Which lines of the records below contain the word "camera"? Show each one.
Segment Start: Material for this task
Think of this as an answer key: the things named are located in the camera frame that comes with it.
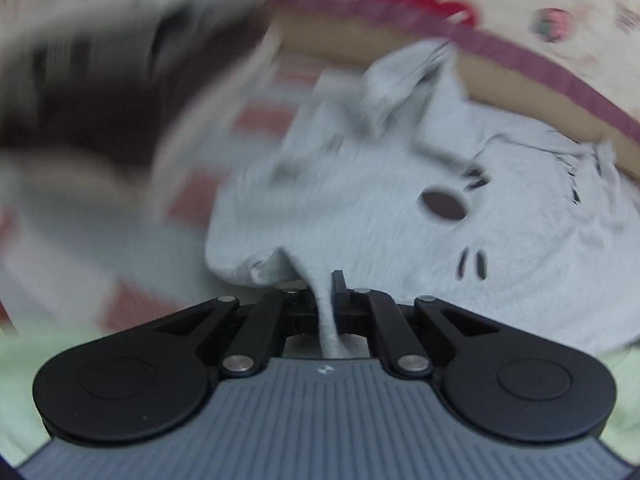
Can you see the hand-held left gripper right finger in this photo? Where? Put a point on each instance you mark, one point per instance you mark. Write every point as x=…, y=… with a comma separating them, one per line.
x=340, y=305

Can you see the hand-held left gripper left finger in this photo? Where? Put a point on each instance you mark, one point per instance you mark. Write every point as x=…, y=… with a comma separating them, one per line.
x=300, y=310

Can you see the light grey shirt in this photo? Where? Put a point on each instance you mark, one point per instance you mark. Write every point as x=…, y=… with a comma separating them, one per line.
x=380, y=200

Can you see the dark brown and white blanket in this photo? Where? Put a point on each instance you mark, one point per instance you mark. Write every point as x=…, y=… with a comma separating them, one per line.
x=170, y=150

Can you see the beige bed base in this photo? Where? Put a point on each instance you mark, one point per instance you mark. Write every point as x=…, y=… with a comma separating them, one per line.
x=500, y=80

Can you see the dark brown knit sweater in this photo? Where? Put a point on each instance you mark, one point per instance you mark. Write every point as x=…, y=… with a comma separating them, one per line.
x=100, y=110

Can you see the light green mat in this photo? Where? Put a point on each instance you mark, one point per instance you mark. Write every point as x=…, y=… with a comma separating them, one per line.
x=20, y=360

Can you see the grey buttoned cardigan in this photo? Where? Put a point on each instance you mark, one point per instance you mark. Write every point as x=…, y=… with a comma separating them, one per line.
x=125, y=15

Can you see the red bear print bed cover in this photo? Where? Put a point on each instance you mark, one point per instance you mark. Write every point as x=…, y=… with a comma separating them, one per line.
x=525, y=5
Segment End: Material for this task
Segment Start: Material for this task
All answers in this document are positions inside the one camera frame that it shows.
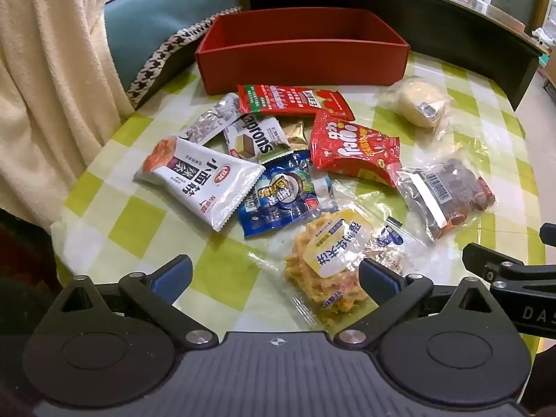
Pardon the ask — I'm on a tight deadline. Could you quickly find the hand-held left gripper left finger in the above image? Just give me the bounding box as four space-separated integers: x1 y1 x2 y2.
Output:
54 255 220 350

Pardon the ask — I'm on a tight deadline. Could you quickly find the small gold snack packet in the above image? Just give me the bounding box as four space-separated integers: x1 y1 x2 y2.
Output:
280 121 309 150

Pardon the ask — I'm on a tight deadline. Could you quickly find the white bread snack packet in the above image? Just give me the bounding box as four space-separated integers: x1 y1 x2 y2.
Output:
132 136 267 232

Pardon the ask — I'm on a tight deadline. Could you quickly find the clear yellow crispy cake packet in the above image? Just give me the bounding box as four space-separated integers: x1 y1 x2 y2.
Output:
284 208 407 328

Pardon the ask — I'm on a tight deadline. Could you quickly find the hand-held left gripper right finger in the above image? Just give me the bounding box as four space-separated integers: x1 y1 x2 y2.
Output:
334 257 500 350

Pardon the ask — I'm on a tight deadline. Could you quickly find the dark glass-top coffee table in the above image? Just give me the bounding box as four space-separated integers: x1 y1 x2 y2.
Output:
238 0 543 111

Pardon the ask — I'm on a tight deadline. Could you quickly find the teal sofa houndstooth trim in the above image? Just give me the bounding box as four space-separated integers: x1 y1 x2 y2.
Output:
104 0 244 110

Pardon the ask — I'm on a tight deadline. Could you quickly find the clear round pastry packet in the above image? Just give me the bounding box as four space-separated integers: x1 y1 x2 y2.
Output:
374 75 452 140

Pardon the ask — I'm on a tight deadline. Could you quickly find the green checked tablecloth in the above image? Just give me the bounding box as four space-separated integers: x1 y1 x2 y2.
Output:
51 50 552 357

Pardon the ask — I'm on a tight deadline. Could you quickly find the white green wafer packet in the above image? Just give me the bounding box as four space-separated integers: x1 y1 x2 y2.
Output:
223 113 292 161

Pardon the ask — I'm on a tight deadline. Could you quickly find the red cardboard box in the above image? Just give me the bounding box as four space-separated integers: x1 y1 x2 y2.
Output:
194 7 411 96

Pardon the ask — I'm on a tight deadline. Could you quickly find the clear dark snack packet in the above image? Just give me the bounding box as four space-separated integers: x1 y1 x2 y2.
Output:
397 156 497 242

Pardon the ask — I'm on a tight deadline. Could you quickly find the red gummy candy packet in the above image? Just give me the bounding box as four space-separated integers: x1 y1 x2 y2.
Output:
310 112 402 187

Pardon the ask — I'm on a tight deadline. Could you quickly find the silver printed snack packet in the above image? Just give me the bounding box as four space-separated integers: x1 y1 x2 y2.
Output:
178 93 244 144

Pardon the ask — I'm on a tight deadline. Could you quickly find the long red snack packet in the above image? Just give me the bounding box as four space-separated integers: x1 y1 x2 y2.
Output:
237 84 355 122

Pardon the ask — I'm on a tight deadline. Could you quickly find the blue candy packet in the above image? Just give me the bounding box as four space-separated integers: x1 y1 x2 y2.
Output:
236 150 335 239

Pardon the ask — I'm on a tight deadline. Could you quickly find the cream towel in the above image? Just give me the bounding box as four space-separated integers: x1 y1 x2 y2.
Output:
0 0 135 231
Segment End: Material for this task
**Your solution:**
Think of this as an answer key: the things named are located in the camera frame that comes with it.
All answers in this document are positions inside the one camera frame that it shows.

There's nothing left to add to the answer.